Within the data that follows, set down exactly the lines from the one containing "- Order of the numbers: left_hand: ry" through the one containing "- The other", both ends included.

==== DATA ====

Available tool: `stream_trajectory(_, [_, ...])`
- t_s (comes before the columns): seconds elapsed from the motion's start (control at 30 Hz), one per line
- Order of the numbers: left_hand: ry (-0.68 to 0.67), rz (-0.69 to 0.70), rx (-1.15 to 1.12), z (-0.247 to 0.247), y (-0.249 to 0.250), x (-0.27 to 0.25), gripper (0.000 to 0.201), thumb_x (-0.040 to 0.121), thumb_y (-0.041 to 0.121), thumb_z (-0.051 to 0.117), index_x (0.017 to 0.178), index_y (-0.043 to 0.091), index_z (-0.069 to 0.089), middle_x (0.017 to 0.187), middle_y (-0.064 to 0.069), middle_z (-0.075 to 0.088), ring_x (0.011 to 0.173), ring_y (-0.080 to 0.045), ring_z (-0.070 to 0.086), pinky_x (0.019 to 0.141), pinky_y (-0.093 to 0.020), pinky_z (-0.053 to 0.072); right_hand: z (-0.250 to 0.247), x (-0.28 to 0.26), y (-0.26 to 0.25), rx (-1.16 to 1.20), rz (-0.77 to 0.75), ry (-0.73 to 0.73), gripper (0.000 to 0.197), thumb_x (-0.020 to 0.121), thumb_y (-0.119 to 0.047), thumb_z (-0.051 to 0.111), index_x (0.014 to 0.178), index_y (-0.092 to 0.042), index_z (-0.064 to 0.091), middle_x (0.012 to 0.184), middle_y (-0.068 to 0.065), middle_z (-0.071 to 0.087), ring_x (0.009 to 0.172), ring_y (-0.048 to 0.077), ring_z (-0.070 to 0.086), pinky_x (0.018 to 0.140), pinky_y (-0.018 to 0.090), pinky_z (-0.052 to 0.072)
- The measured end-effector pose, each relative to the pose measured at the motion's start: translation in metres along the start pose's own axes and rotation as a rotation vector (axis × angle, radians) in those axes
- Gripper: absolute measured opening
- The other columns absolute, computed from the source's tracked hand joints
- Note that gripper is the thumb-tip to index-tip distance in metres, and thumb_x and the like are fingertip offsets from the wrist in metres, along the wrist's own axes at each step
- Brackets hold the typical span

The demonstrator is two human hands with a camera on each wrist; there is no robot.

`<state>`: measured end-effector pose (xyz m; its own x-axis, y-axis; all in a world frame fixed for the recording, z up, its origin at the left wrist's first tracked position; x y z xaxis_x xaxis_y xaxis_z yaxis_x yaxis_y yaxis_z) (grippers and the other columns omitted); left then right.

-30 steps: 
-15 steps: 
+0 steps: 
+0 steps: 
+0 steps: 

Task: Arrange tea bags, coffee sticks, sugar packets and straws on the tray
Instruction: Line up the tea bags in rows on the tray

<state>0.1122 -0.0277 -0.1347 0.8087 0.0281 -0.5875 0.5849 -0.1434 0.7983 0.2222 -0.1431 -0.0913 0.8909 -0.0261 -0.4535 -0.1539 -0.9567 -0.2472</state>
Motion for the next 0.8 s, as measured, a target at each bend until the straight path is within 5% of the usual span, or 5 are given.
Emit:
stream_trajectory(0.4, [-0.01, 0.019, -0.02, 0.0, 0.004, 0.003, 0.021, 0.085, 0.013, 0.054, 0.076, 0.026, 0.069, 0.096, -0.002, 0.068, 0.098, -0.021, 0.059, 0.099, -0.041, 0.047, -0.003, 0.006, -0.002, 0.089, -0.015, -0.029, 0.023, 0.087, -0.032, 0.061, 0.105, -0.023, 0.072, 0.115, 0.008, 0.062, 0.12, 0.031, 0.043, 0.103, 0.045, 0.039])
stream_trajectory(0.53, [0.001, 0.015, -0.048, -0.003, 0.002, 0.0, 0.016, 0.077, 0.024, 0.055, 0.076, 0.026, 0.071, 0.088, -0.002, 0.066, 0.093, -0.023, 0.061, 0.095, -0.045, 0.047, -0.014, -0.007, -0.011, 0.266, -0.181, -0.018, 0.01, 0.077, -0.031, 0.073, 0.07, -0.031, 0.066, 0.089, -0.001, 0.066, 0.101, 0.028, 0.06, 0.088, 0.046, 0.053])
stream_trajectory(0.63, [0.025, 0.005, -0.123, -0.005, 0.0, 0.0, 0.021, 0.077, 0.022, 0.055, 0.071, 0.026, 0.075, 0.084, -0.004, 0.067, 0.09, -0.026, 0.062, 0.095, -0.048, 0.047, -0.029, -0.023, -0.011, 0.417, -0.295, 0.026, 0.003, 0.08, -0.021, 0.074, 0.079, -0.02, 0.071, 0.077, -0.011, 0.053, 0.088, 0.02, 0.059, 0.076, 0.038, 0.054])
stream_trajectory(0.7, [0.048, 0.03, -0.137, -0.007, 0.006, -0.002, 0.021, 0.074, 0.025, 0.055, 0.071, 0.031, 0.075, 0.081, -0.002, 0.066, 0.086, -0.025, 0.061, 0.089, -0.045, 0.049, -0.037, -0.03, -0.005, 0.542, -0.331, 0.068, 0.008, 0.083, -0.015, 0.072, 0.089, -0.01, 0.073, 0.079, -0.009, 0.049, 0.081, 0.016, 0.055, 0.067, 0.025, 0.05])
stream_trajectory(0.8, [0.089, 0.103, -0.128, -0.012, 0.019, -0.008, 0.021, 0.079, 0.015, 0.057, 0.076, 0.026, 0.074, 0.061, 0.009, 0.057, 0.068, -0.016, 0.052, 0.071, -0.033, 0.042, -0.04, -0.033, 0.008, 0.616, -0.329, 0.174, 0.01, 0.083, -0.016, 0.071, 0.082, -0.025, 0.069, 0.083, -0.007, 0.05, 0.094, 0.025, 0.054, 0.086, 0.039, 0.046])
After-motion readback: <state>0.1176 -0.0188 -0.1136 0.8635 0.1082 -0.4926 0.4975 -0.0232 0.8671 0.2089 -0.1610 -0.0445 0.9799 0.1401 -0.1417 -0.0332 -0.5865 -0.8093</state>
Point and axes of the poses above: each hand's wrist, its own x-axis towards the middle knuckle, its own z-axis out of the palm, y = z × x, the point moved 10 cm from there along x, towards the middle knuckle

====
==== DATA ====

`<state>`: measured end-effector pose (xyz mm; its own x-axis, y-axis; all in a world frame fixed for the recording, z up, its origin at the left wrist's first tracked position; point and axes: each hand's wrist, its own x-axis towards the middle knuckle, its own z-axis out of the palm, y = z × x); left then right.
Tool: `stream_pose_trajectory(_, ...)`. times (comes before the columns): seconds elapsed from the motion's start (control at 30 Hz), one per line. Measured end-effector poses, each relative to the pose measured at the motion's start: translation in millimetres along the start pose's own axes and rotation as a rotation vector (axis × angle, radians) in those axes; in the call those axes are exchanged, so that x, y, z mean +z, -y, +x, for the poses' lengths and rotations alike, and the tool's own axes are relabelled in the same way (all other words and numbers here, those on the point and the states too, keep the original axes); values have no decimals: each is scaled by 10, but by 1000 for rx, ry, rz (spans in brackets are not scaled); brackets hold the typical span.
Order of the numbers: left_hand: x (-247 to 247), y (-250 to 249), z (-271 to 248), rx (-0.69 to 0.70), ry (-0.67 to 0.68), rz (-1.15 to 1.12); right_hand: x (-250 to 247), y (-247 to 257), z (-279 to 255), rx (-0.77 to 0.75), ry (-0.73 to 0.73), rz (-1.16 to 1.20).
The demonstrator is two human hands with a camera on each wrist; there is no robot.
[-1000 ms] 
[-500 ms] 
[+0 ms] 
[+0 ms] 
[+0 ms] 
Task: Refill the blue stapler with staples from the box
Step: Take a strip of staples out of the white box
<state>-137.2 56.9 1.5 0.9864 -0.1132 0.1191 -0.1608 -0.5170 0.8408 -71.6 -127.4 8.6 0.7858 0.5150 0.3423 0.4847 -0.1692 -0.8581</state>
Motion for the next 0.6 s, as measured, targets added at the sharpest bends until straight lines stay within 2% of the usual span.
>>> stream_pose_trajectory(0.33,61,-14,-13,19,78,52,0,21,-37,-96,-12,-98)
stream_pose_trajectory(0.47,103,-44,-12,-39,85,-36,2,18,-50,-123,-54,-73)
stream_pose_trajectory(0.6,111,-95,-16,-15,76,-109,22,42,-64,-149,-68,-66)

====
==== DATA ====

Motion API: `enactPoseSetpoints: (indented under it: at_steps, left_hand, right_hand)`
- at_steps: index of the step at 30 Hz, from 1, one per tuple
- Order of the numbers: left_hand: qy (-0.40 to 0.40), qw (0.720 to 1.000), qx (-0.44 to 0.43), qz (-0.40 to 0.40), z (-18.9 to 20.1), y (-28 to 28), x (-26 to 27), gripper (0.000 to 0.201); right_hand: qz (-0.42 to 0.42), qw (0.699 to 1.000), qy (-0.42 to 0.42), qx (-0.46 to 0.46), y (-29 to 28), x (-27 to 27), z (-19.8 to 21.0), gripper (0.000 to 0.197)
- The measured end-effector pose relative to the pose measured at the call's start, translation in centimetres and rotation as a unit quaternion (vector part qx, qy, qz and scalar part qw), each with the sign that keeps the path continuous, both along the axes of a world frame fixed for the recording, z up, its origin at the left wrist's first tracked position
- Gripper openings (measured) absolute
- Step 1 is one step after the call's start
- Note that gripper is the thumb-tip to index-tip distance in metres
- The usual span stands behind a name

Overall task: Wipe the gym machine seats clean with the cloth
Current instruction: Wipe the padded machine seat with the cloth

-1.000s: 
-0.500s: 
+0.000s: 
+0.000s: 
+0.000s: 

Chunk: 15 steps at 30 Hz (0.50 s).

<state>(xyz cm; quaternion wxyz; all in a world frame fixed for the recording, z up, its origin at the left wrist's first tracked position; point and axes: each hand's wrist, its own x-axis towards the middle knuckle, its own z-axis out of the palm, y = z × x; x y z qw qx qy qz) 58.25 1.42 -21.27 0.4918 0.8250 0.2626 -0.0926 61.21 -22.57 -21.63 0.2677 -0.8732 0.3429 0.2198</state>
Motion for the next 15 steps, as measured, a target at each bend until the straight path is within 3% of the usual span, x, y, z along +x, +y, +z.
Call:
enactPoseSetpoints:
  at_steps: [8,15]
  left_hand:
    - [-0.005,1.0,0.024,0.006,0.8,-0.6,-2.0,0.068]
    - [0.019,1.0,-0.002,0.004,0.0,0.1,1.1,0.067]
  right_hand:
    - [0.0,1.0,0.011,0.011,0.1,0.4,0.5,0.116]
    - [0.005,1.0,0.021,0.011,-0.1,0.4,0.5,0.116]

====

RESPONSE TO THIS EXERCISE:
- Order of the numbers: left_hand: ry (-0.68 to 0.67), rz (-0.69 to 0.70), rx (-1.15 to 1.12), z (-0.247 to 0.247), y (-0.249 to 0.250), x (-0.27 to 0.25), gripper (0.000 to 0.201), thumb_x (-0.040 to 0.121), thumb_y (-0.041 to 0.121), thumb_z (-0.051 to 0.117), index_x (0.017 to 0.178), index_y (-0.043 to 0.091), index_z (-0.069 to 0.089), middle_x (0.017 to 0.187), middle_y (-0.064 to 0.069), middle_z (-0.075 to 0.088), ring_x (0.011 to 0.173), ring_y (-0.080 to 0.045), ring_z (-0.070 to 0.086), pinky_x (0.019 to 0.141), pinky_y (-0.093 to 0.020), pinky_z (-0.053 to 0.072); right_hand: z (-0.250 to 0.247), x (-0.28 to 0.26), y (-0.26 to 0.25), rx (-1.16 to 1.20), rz (-0.77 to 0.75), ry (-0.73 to 0.73), gripper (0.000 to 0.197), thumb_x (-0.020 to 0.121), thumb_y (-0.119 to 0.047), thumb_z (-0.051 to 0.111), index_x (0.014 to 0.178), index_y (-0.092 to 0.042), index_z (-0.064 to 0.091), middle_x (0.012 to 0.184), middle_y (-0.068 to 0.065), middle_z (-0.071 to 0.087), ring_x (0.009 to 0.172), ring_y (-0.048 to 0.077), ring_z (-0.070 to 0.086), pinky_x (0.018 to 0.140), pinky_y (-0.018 to 0.090), pinky_z (-0.052 to 0.072)
- The measured end-effector pose, each relative to the pose measured at the motion's start: translation in metres along the start pose's own axes and rotation as a rotation vector (axis × angle, radians) in those axes
- Gripper: absolute measured opening
- The other columns absolute, computed from the source's tracked hand joints

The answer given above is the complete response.